• Your task
The exercise asks you to copy every line below in which "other" appears.

• Information provided
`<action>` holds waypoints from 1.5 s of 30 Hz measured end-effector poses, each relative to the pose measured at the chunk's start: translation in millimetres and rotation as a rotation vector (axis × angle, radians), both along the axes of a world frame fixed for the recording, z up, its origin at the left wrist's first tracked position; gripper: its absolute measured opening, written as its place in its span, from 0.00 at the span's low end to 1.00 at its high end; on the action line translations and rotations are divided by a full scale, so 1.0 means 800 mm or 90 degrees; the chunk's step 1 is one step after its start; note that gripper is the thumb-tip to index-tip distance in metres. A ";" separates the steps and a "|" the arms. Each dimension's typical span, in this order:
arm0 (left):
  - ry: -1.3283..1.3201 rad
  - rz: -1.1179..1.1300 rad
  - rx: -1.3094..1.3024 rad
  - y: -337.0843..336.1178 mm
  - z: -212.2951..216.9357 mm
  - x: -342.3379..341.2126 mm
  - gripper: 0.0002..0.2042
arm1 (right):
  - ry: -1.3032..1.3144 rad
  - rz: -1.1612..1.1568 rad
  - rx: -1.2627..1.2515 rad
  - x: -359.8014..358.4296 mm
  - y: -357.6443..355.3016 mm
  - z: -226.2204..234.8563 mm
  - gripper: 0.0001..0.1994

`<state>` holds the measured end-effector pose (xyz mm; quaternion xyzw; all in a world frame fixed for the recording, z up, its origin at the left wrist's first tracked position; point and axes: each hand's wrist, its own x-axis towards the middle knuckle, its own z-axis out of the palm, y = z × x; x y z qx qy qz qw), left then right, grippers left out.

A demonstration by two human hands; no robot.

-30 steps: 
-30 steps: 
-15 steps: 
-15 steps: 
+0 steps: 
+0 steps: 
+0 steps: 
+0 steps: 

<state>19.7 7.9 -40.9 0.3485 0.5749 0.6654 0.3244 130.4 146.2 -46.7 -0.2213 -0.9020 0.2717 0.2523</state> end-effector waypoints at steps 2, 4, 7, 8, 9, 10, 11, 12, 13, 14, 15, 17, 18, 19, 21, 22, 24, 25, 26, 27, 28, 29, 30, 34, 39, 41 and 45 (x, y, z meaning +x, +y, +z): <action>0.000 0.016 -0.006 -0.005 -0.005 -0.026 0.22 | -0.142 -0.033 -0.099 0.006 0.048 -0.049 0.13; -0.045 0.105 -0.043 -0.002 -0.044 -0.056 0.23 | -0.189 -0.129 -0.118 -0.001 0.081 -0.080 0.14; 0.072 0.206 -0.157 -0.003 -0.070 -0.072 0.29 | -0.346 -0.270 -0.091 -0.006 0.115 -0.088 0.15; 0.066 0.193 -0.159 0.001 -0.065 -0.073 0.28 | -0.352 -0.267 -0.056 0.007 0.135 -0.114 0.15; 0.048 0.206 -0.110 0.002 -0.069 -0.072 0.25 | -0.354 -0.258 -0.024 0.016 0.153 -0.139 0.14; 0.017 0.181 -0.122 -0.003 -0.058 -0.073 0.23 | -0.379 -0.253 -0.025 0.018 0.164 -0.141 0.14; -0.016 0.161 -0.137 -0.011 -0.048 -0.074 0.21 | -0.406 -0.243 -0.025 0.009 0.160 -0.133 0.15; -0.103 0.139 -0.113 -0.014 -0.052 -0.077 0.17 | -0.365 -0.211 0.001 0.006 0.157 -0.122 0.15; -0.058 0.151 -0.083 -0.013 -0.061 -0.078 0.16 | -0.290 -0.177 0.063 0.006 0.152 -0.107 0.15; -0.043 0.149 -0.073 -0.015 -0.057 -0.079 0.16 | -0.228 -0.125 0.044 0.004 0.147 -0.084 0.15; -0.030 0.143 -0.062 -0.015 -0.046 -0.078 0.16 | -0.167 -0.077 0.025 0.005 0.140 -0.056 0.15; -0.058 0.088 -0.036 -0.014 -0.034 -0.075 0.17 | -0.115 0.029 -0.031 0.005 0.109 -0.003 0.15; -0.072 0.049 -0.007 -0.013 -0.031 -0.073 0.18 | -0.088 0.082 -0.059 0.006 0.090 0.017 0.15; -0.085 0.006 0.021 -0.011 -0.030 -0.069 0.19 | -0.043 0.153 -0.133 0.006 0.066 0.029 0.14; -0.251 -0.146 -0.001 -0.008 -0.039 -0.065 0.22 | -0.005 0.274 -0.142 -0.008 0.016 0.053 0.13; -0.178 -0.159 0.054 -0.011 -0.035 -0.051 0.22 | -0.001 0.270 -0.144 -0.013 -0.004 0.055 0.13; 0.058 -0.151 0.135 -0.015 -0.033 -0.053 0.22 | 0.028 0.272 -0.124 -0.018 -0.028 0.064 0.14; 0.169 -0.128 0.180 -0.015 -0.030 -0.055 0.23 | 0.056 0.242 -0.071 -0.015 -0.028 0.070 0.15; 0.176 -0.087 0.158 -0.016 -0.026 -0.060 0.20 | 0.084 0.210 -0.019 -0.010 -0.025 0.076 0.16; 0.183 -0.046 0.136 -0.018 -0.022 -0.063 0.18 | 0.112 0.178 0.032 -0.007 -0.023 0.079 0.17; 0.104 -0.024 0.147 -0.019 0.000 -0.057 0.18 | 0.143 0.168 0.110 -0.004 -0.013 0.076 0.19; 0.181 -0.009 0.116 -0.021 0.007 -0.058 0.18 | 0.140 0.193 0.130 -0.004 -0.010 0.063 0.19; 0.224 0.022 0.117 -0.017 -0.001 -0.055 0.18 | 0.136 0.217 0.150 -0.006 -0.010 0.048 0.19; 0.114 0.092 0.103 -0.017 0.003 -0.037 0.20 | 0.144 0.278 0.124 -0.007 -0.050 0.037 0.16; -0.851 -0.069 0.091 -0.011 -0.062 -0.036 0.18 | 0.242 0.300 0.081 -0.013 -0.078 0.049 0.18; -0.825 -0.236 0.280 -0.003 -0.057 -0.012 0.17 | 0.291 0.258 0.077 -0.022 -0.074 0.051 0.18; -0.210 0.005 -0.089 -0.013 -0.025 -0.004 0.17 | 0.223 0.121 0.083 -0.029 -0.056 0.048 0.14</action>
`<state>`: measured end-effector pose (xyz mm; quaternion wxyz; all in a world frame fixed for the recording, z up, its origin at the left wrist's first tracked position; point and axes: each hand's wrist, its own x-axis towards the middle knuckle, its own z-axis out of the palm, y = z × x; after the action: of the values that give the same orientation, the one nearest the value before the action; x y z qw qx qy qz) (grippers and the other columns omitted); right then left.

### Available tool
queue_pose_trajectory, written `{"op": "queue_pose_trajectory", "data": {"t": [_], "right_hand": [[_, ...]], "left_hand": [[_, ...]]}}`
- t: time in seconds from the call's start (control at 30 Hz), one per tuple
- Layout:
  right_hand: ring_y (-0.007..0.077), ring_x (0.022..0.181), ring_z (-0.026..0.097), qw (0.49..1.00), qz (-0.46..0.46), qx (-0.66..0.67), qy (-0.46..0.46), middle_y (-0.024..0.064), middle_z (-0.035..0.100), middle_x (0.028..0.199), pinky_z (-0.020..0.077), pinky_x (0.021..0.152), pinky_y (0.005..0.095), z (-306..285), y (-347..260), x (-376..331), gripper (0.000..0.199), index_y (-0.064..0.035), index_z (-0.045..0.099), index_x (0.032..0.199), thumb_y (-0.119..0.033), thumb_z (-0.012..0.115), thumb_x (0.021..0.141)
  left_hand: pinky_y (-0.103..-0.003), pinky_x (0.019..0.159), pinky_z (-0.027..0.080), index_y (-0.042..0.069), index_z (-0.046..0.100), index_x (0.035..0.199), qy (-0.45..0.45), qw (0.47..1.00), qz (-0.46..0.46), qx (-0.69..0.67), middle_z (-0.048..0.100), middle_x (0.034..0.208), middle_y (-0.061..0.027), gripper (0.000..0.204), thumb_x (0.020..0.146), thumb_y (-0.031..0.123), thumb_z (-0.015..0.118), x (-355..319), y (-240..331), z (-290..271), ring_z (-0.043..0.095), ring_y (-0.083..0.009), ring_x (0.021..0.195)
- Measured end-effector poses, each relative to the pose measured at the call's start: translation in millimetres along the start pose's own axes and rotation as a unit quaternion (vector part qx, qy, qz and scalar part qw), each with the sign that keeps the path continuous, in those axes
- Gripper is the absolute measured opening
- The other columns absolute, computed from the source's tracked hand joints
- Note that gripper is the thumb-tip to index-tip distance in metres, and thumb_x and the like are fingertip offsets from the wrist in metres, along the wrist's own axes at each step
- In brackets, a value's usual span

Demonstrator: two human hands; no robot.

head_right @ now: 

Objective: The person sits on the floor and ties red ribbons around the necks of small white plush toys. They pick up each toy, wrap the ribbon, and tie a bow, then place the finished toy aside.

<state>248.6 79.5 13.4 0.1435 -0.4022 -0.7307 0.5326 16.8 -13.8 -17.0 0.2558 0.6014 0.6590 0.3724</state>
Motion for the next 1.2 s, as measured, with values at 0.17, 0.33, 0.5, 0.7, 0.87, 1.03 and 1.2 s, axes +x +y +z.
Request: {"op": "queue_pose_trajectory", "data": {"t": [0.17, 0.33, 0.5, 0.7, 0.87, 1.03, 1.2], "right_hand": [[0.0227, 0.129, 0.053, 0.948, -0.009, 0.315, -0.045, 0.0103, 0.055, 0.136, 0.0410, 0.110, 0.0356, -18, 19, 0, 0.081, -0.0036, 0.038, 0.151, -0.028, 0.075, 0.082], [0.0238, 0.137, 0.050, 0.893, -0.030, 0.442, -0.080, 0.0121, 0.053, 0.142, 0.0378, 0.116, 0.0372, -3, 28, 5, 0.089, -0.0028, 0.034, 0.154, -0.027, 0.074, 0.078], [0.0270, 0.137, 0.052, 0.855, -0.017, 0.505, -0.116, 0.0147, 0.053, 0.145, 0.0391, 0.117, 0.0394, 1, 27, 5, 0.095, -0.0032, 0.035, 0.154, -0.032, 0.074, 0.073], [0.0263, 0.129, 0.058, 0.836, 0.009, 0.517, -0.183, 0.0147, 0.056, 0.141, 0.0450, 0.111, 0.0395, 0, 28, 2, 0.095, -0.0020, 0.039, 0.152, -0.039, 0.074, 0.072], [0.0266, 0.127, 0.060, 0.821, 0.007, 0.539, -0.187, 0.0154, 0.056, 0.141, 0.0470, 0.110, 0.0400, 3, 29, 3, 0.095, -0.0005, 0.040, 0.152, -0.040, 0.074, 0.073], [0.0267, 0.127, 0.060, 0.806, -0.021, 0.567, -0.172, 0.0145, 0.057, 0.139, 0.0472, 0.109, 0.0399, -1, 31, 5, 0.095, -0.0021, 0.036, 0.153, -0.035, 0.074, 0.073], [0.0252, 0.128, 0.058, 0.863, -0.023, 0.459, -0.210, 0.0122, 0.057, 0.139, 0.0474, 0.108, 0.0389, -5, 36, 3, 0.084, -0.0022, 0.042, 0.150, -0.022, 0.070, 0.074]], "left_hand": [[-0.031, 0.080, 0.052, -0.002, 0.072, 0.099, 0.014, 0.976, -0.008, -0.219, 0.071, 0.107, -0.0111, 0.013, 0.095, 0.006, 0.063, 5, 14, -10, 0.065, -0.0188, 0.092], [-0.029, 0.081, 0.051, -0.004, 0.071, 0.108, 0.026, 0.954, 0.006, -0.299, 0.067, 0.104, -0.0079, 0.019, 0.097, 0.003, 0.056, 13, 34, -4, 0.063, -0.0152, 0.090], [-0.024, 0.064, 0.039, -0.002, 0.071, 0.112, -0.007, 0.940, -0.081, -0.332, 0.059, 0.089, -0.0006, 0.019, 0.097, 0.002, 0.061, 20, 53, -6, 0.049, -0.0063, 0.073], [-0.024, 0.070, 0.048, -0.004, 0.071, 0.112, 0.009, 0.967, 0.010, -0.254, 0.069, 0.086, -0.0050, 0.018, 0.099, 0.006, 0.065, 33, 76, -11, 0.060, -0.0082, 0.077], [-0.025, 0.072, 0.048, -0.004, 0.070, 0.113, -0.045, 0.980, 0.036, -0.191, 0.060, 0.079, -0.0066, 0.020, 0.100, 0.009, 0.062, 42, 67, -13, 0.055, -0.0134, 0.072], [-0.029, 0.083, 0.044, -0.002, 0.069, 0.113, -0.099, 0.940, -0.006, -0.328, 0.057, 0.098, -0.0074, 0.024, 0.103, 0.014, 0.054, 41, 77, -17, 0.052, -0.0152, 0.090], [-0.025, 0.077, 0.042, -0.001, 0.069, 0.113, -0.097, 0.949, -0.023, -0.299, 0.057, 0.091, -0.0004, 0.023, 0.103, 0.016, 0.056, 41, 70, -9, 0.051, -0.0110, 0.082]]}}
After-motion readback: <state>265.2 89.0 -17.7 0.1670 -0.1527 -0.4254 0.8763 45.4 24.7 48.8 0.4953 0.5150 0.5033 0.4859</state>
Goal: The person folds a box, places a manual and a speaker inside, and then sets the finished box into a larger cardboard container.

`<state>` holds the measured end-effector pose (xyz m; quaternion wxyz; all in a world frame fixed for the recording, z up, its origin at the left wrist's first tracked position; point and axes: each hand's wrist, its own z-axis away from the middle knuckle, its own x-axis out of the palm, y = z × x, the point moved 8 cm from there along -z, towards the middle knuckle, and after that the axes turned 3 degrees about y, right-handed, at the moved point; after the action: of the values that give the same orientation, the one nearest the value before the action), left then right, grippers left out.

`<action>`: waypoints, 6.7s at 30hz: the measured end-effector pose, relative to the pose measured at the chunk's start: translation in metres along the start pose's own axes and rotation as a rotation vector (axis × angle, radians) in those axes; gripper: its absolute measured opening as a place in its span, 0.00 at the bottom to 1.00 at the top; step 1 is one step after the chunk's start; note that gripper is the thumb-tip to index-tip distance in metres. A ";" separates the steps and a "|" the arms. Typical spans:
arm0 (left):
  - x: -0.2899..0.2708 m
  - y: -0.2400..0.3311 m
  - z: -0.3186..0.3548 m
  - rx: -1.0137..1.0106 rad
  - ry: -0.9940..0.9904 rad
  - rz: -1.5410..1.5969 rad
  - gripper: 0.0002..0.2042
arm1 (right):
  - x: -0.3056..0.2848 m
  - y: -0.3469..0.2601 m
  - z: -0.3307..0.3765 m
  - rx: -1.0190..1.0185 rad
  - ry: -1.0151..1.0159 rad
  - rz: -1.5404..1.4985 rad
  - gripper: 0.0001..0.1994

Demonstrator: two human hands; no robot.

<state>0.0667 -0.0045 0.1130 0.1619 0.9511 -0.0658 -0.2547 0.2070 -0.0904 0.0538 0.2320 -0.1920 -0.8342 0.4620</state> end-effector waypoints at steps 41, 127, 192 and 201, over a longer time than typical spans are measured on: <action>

• Answer to this exercise
`<state>`: measured end-effector pose (xyz mm; quaternion wxyz; all in a world frame fixed for the recording, z up, its origin at the left wrist's first tracked position; point and axes: each hand's wrist, its own x-axis towards the middle knuckle, its own z-axis out of the palm, y = z × x; after the action: of the values that give the same orientation, the one nearest the value before the action; x y z qw qx qy qz) (grippers and the other columns omitted); right then left.
- The other columns absolute, computed from the source's tracked hand joints

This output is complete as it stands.